Exercise aim ->
Copy every line from the records that holds the word "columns".

---- Input material

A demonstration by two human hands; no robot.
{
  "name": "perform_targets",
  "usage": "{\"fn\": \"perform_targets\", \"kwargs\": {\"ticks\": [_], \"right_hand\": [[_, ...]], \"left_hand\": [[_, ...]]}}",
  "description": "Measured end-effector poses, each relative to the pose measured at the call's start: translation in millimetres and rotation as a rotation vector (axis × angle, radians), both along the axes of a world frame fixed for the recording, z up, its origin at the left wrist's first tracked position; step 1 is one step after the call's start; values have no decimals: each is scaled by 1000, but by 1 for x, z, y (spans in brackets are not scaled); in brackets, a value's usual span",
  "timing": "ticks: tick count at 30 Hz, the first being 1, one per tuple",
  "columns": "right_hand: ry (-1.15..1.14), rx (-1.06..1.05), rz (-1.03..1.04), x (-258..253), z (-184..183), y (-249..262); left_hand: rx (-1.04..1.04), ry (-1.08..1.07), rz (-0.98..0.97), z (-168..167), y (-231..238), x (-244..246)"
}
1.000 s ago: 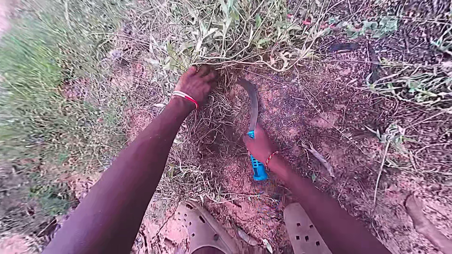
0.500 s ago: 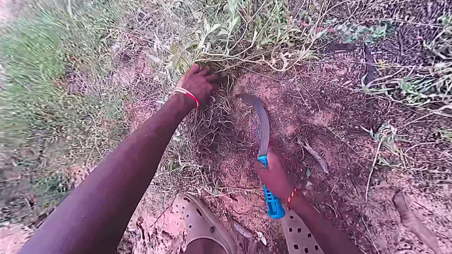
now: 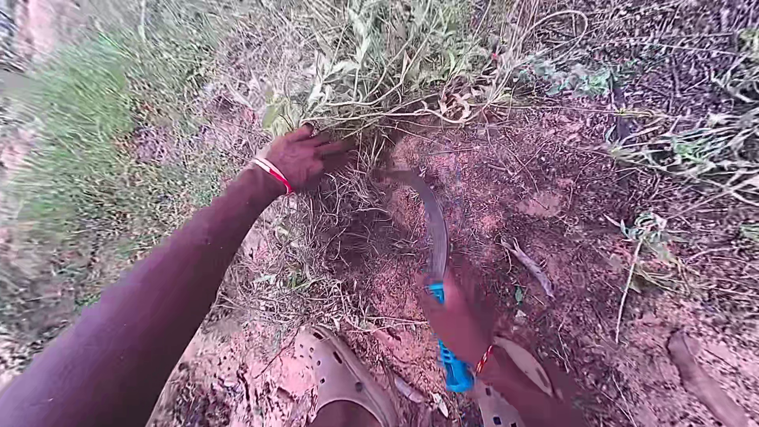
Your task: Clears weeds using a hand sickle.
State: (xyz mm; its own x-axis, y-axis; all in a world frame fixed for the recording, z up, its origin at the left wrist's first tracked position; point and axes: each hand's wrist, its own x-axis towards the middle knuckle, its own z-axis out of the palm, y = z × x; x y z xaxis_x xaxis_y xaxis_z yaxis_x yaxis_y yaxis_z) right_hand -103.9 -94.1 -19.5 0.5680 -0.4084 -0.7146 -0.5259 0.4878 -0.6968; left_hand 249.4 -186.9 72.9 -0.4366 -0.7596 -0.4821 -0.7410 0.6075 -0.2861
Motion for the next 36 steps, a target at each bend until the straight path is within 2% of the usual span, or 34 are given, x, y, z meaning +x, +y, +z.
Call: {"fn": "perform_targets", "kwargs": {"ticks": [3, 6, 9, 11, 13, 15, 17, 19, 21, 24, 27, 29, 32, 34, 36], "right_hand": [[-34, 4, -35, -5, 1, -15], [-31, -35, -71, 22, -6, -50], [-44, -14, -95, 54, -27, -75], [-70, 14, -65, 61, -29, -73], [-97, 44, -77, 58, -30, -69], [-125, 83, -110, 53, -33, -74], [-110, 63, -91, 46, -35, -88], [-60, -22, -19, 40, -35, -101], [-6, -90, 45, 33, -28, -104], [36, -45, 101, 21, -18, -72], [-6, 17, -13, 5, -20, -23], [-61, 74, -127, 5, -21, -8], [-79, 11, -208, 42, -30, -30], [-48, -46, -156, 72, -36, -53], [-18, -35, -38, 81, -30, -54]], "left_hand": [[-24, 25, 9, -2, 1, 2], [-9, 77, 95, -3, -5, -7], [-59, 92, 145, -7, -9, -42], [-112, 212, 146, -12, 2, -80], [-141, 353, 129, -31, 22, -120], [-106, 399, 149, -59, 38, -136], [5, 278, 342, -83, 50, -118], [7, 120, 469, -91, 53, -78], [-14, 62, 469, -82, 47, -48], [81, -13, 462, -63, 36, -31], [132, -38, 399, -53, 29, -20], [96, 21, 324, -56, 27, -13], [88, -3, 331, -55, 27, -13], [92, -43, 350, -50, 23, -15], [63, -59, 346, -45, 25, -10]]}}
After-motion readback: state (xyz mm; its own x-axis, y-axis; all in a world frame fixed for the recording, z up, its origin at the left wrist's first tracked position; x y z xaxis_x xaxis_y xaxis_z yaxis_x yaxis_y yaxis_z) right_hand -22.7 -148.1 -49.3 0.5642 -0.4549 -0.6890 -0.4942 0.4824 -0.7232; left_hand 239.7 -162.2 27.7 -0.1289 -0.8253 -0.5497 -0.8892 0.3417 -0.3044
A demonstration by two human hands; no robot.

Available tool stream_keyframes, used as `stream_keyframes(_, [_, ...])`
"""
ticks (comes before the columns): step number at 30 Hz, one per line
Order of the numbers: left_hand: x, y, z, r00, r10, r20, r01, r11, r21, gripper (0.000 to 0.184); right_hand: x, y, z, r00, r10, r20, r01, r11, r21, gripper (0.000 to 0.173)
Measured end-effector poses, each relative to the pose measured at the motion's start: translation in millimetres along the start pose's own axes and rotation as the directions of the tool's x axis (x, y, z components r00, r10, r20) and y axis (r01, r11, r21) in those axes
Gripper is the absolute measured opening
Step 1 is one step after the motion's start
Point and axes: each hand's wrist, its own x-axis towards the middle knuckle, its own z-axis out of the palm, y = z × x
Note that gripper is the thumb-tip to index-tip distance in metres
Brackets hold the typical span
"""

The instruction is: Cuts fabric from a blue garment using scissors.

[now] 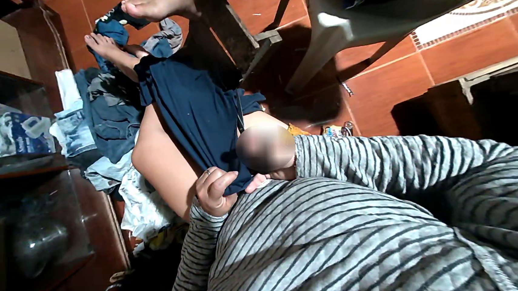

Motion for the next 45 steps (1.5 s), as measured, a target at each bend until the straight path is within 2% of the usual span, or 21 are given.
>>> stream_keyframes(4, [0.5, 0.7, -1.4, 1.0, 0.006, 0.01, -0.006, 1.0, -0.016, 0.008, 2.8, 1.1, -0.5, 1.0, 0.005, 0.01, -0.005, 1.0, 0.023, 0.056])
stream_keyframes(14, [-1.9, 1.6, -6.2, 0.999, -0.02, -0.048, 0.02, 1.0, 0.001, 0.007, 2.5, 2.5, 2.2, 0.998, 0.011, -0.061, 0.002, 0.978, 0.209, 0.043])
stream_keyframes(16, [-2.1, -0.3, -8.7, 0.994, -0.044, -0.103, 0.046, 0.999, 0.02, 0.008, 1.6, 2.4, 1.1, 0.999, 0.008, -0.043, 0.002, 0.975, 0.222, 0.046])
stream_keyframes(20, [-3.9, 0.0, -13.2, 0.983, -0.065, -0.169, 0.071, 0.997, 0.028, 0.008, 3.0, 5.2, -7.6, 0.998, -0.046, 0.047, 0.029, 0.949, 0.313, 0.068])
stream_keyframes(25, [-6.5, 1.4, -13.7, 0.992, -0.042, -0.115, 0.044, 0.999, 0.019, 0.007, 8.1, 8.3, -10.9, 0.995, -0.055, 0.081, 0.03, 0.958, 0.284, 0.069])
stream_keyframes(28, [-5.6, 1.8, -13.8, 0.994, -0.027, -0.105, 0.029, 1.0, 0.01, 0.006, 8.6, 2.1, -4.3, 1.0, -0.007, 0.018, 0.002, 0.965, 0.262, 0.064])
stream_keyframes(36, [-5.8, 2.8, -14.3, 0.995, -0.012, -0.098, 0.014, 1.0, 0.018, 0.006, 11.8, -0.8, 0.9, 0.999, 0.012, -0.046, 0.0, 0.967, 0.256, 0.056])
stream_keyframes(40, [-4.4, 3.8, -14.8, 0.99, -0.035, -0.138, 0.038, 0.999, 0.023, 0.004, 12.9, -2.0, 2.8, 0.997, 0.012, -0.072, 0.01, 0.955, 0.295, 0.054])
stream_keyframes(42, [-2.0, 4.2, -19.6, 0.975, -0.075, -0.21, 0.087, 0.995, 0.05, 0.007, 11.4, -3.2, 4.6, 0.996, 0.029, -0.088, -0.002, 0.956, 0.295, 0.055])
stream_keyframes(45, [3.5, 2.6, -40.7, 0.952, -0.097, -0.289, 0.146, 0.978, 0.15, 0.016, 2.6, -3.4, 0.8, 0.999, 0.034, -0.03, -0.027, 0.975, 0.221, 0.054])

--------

Exercise response ->
  "columns": "right_hand: ry (-1.15..1.14), rx (-1.06..1.05), rz (-1.03..1.04), x (-258..253), z (-184..183), y (-249..262); left_hand: rx (-1.04..1.04), ry (-1.08..1.07), rz (-0.98..0.97), z (-168..167), y (-231..238), x (-244..246)"
ticks (comes before the columns): step number at 30 Hz, one per line

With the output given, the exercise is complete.